– Ничего не понимаю…
Я должна произвести на кого-то впечатление? Мысли теснились в моей голове, пихая друг друга, мозг выдвигал теории одна фантастичней другой, но все эти догадки вдребезги разбивались о рациональность и здравый смысл.
В «Серебряном роге» мы поужинали, а затем Алан, как и днем ранее, снял для нас две комнаты недалеко друг от друга и даже распорядился о ванне. Удивительно, но старший посыльный вспомнил о моих мозолях и между делом вручил лечебную мазь. Я все строила предположения относительно цели герцога, и только вечером, оказавшись в кровати, поняла, что не спросила у Алана о деньгах, на которые планировался этот забег по лавкам. Надеюсь, он думает, не как Верина? Вдруг он решит, что все деньги я выбила только себе на платья, а не на нужды бабушки и Иржи?
Засыпать на новом месте было непривычно. В прошлом году, когда я ездила в Малфест на ярмарку, то спала в повозке дядюшки Тота вместе с Найной и её дочкой. Селяне весьма прижимисты и ночевку в трактире считали бесполезной тратой денег. Зачем платить лишнее, если можно переночевать в одной из мелких рощиц или в лесочке по пути домой, а пищу приготовить там же на костре?

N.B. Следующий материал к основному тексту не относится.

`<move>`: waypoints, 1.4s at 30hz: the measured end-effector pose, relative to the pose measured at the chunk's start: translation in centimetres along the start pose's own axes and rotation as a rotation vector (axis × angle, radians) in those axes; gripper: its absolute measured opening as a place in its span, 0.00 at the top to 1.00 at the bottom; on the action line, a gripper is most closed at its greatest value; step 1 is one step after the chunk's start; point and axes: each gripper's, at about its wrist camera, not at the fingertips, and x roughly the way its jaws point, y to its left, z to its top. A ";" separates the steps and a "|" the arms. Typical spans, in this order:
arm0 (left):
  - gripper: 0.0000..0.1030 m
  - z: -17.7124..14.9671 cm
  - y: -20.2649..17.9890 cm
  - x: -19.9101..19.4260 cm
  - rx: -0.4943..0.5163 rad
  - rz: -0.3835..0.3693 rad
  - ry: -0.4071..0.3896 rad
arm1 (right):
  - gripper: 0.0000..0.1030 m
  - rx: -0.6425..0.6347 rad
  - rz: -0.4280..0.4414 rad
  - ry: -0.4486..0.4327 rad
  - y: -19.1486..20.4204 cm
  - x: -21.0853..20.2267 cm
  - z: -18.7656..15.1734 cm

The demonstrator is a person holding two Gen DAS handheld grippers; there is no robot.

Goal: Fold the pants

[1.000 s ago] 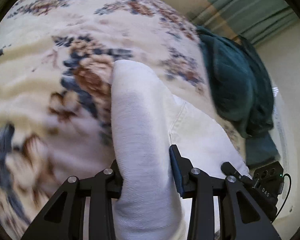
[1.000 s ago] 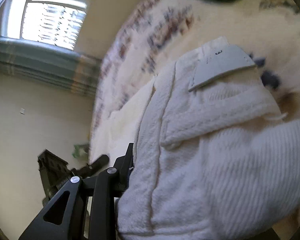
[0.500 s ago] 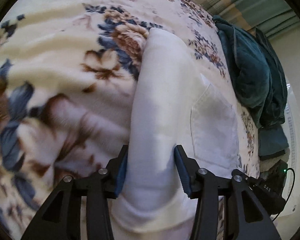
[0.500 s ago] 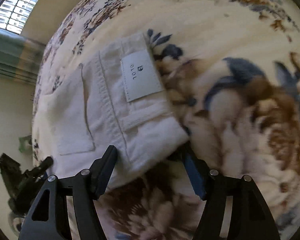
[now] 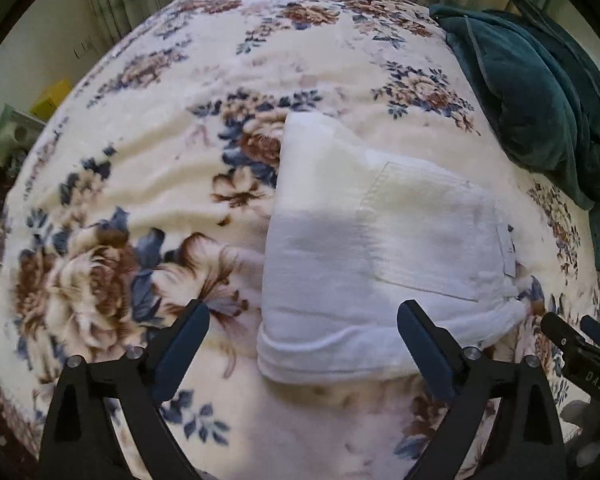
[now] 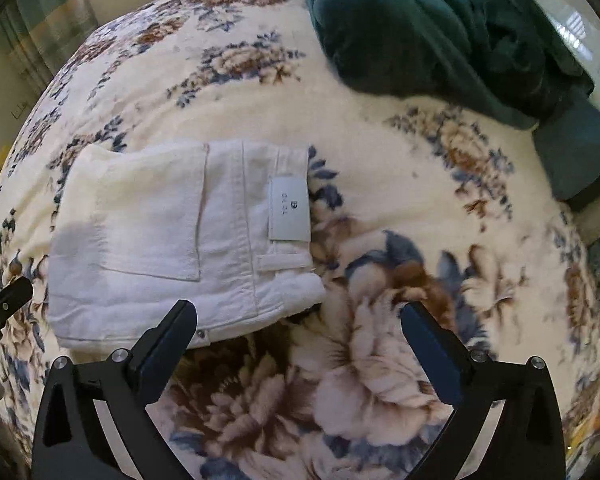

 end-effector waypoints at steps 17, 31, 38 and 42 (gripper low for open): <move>0.07 -4.4 -5.8 -21.9 0.012 0.023 -0.180 | 0.00 -0.061 0.001 -0.241 -4.8 -28.1 -3.8; 0.07 -12.1 -7.1 -43.9 -0.024 0.098 -0.385 | 0.00 -0.147 0.086 -0.445 -8.3 -52.9 -12.4; 0.07 -15.1 -6.6 -50.0 0.001 0.099 -0.459 | 0.00 -0.169 0.093 -0.473 -7.7 -59.8 -16.7; 0.07 -16.3 -5.7 -51.8 0.003 0.087 -0.465 | 0.00 -0.170 0.093 -0.481 -7.2 -61.8 -18.3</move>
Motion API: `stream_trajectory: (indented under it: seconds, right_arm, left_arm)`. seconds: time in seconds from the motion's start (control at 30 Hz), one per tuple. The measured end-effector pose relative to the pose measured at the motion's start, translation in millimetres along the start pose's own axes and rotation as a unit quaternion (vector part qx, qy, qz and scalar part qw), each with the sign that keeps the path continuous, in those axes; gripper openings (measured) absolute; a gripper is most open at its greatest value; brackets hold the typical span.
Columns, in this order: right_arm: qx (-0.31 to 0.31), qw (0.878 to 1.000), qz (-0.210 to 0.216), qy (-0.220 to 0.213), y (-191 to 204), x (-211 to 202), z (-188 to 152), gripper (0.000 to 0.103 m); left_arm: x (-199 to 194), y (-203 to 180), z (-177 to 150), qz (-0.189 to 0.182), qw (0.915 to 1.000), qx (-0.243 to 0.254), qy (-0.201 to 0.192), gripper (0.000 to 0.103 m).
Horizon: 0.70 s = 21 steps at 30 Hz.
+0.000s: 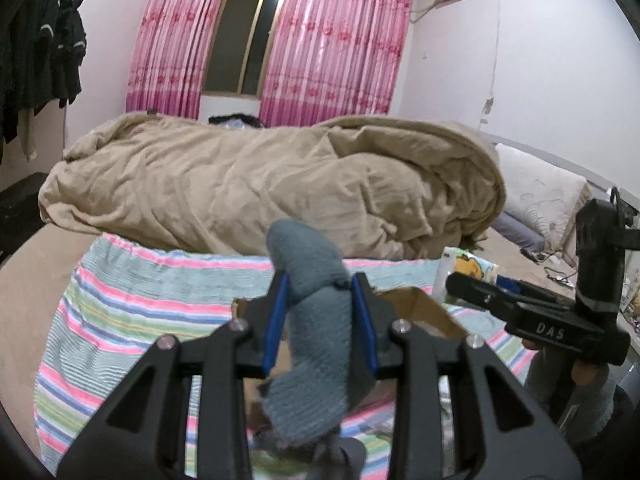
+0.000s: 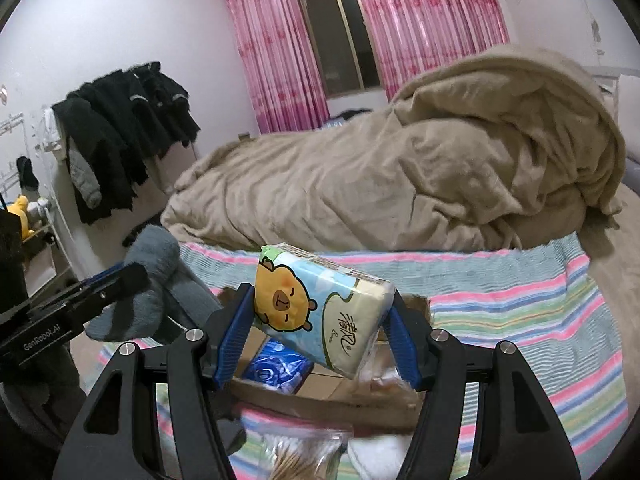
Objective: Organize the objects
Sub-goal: 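Carry the grey sock and tissue pack into the box and release both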
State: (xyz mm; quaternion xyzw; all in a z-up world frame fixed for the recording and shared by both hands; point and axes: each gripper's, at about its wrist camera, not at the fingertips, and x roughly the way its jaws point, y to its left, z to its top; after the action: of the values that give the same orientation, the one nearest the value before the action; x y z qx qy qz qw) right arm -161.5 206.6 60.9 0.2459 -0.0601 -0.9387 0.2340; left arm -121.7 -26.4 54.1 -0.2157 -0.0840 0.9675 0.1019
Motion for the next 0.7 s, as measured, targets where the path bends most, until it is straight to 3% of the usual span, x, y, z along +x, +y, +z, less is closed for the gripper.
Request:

Здесь же, в гостинице, все было неудобным: тонкая перина, едва набитая перьями и пухом, постоянно кололась и комкалась в самых неудобных местах, новая кровать не сильно, но неприятно пахла лаком, а доски были толстыми и жесткими.
Ворочалась я долго еще и потому, что в голову лезли разные мысли, из памяти поднимались воспоминания моего детства. Неизвестность одновременно пугала, злила и раздражала. Что надо моему отцу?
Неудивительно, что в эту ночь мне приснился плохой сон. Я видела кровать с большой резной спинкой и мать, сидящую на этой кровати и рыдающую в сомкнутые ладони. Кажется, мгновение назад я вбежала в комнату и застала эту картину.
Мама пыталась убедить меня, что все в порядке и ничего страшного не случилось, но я всем своим существом чувствовала, даже знала, – она лжет. Потом резко, как это бывает во сне, изображение сменилось, и передо мной предстали большое крыльцо и кирпичная стена здания с белыми вытянутыми окнами. Мама тянула меня в противоположную сторону от стены.
– А когда мы вернемся? – раздался тоненький детский голосок, и я не сразу сообразила, что это мой голос, такой, каким он был четырнадцать лет назад.
– Не знаю, малышка, этого никто не может знать, – тихо ответила мать.
Когда мы немного отошли, я оглянулась, и последнее, что мне запомнилось – злобное лицо красивой девушки, выглядывающей из-за занавески. Это лицо несколько мгновений стояло у меня перед глазами, когда я уже проснулась. Сочетание прекрасных черт и охватившей их отталкивающей гримасы вызывало неприятное тревожное чувство.
На завтрак я вышла не выспавшаяся и в ужасном настроении, мой спутник светился, как начищенная сковорода и пах свежестью.
– Господин Алан, вы понимаете, что никаких денег у меня нет? Все, что вы дали, я оставила бабушке на хозяйство, – лучше сразу прояснить ситуацию, чтобы он ни на что не надеялся.
– У меня не было в этом никаких сомнений, – немного удивленно ответил посыльный, – не беспокойся о деньгах. Кстати, а откуда все это?
«Этим» Алан назвал одно из немногих маминых платьев, сохранившихся еще с тех времен, когда она работала экономкой в поместье герцога Ранского. Оно было подогнано по моей фигуре и немного перешито в соответствии с прошлогодней модой – на ярмарке мне почти даром досталось два локтя прекрасной светло-коричневой ткани, которая отлично подошла для того, чтобы перекроить рукава и изменить горловину.